WHAT IS BEING ASKED: Write out the records again, exactly. Nothing may be dropped.

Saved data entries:
┄┄┄┄┄┄┄┄┄┄┄┄┄┄┄┄┄┄┄┄

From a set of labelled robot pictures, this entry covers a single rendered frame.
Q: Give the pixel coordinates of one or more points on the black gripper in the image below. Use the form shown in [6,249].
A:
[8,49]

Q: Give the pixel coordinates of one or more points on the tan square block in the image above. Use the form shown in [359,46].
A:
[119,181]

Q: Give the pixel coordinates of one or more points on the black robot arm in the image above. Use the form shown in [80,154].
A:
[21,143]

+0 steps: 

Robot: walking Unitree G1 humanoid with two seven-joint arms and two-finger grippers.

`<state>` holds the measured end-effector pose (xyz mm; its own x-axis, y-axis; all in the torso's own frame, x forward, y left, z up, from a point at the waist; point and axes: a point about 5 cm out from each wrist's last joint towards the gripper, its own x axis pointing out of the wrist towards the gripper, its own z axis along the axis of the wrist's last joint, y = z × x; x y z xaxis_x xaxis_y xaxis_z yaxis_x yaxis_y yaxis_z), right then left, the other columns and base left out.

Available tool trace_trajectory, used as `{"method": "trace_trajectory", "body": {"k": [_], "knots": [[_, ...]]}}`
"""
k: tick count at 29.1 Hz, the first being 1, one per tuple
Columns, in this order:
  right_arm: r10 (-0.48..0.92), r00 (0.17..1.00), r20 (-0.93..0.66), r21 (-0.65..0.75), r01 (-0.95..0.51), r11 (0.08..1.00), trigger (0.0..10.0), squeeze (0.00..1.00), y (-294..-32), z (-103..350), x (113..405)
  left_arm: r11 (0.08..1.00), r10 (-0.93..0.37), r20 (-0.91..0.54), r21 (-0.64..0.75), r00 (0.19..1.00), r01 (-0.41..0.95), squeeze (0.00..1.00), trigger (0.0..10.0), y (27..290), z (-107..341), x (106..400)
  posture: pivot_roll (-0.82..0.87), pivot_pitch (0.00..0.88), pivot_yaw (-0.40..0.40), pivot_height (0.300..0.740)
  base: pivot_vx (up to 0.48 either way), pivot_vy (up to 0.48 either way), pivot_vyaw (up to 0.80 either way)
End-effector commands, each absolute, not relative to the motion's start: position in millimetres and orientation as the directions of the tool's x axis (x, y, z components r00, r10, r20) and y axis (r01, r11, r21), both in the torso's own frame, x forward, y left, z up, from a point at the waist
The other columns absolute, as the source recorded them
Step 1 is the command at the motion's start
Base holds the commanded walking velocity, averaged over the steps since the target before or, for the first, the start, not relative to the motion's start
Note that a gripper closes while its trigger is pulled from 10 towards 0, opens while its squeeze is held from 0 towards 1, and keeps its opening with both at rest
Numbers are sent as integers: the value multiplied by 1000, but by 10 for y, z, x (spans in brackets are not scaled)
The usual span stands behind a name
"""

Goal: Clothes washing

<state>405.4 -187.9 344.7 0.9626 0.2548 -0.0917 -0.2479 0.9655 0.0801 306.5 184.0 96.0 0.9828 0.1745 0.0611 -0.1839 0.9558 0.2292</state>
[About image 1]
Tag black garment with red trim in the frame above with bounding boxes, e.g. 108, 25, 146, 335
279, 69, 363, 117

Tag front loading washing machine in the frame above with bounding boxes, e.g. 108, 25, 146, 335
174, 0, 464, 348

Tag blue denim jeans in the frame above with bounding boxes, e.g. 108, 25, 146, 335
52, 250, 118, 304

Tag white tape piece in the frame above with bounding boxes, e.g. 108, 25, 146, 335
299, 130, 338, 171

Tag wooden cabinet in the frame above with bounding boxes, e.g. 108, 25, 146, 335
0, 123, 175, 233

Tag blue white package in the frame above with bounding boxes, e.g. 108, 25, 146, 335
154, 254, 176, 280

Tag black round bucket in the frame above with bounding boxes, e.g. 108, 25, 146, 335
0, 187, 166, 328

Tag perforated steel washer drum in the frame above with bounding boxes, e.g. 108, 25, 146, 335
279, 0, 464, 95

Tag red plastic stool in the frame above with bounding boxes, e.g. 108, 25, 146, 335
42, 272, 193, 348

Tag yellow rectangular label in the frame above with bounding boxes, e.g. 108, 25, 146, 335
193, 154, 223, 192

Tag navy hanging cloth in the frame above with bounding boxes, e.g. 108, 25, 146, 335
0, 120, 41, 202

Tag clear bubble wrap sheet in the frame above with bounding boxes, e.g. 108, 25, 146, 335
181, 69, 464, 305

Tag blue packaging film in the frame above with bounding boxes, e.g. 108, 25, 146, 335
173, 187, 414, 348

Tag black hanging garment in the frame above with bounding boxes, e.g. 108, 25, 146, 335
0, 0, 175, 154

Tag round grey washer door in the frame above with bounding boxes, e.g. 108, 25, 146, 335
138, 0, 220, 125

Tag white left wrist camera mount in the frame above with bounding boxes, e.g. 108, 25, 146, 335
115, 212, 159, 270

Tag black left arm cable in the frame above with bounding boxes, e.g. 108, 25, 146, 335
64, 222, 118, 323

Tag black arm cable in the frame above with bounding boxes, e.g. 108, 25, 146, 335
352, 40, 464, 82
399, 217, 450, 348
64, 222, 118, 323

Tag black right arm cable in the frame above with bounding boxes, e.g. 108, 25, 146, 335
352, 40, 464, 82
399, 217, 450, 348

┄┄┄┄┄┄┄┄┄┄┄┄┄┄┄┄┄┄┄┄

RESPONSE:
From a set of labelled robot pictures, this entry covers a single rendered frame.
Q: Give the pixel coordinates of one or more points on the black gripper in the image below. Use the form shown in [6,249].
A:
[8,49]

Q: Give the pixel coordinates of one or more points on the tan square block in the image above. Use the form shown in [359,46].
A:
[119,181]

Q: Give the pixel coordinates of one or more points on the black robot arm in the image above. Use the form shown in [80,154].
A:
[21,143]

+0 steps: 

Robot: walking Unitree G1 humanoid with two seven-joint arms and two-finger grippers.

`<state>` holds the measured end-effector pose (xyz mm; its own x-axis, y-axis; all in the torso's own frame, x forward, y left, z up, from a point at the waist; point and axes: a point about 5 cm out from each wrist's last joint towards the gripper, its own x axis pointing out of the wrist towards the gripper, its own z axis along the axis of the wrist's last joint, y = z × x; x y z xaxis_x xaxis_y xaxis_z yaxis_x yaxis_y yaxis_z), right then left, the other columns and base left out.

Available tool trace_trajectory, used as `{"method": "trace_trajectory", "body": {"k": [_], "knots": [[_, ...]]}}`
"""
k: tick count at 29.1 Hz, the first being 1, one per tuple
Columns, in this order:
  right_arm: r10 (-0.48..0.92), r00 (0.17..1.00), r20 (-0.93..0.66), r21 (-0.65..0.75), r01 (-0.95..0.51), r11 (0.08..1.00), trigger (0.0..10.0), squeeze (0.00..1.00), y (-294..-32), z (-103..350), x (113..405)
  left_arm: r11 (0.08..1.00), r10 (-0.93..0.37), r20 (-0.91..0.54), r21 (-0.64..0.75), r00 (0.19..1.00), r01 (-0.41..0.95), squeeze (0.00..1.00), trigger (0.0..10.0), y (27..290), z (-107..341), x (106..400)
  posture: pivot_roll (-0.82..0.87), pivot_pitch (0.00..0.88), pivot_yaw (-0.40..0.40), pivot_height (0.300..0.740)
  base: pivot_vx (up to 0.48 either way), pivot_vy (up to 0.48 either way), pivot_vyaw (up to 0.80 either way)
End-effector commands, each absolute, not relative to the motion's start: position in millimetres and orientation as the directions of the tool's x axis (x, y, z components r00, r10, r20) and y axis (r01, r11, r21), both in the torso's own frame, x forward, y left, z up, from a point at the waist
The other columns absolute, as the source recorded them
Step 1 is the command at the motion's start
Base holds the commanded walking velocity, averaged over the steps since the target before or, for the first, the start, not relative to the motion's start
Note that a gripper closes while its trigger is pulled from 10 towards 0, opens while its squeeze is held from 0 towards 1, and keeps its opening with both at rest
Numbers are sent as integers: the value multiplied by 1000, but by 10 for y, z, x (spans in brackets are not scaled)
The usual span stands behind a name
"""

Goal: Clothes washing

<state>405.4 -187.9 344.7 0.9626 0.2548 -0.0917 -0.2479 0.9655 0.0801 306.5 184.0 96.0 0.9828 0.1745 0.0611 -0.1839 0.9558 0.2292</state>
[About image 1]
Tag black garment with red trim in the frame above with bounding boxes, e.g. 108, 25, 146, 335
279, 69, 363, 117

Tag front loading washing machine in the frame above with bounding boxes, e.g. 108, 25, 146, 335
174, 0, 464, 348

Tag blue denim jeans in the frame above with bounding boxes, e.g. 108, 25, 146, 335
52, 250, 118, 304

Tag white tape piece in the frame above with bounding boxes, e.g. 108, 25, 146, 335
299, 130, 338, 171

Tag wooden cabinet in the frame above with bounding boxes, e.g. 108, 25, 146, 335
0, 123, 175, 233

Tag blue white package in the frame above with bounding boxes, e.g. 108, 25, 146, 335
154, 254, 176, 280

Tag black round bucket in the frame above with bounding boxes, e.g. 108, 25, 146, 335
0, 187, 166, 328

Tag perforated steel washer drum in the frame above with bounding boxes, e.g. 108, 25, 146, 335
279, 0, 464, 95

Tag red plastic stool in the frame above with bounding boxes, e.g. 108, 25, 146, 335
42, 272, 193, 348

Tag yellow rectangular label in the frame above with bounding boxes, e.g. 108, 25, 146, 335
193, 154, 223, 192

Tag navy hanging cloth in the frame above with bounding boxes, e.g. 108, 25, 146, 335
0, 120, 41, 202

Tag clear bubble wrap sheet in the frame above with bounding boxes, e.g. 108, 25, 146, 335
181, 69, 464, 305

Tag blue packaging film in the frame above with bounding boxes, e.g. 108, 25, 146, 335
173, 187, 414, 348

Tag black hanging garment in the frame above with bounding boxes, e.g. 108, 25, 146, 335
0, 0, 175, 154

Tag round grey washer door in the frame above with bounding boxes, e.g. 108, 25, 146, 335
138, 0, 220, 125

Tag white left wrist camera mount in the frame above with bounding boxes, e.g. 108, 25, 146, 335
115, 212, 159, 270

Tag black left arm cable in the frame above with bounding boxes, e.g. 108, 25, 146, 335
64, 222, 118, 323

Tag black arm cable in the frame above with bounding boxes, e.g. 108, 25, 146, 335
352, 40, 464, 82
399, 217, 450, 348
64, 222, 118, 323

Tag black right arm cable in the frame above with bounding boxes, e.g. 108, 25, 146, 335
352, 40, 464, 82
399, 217, 450, 348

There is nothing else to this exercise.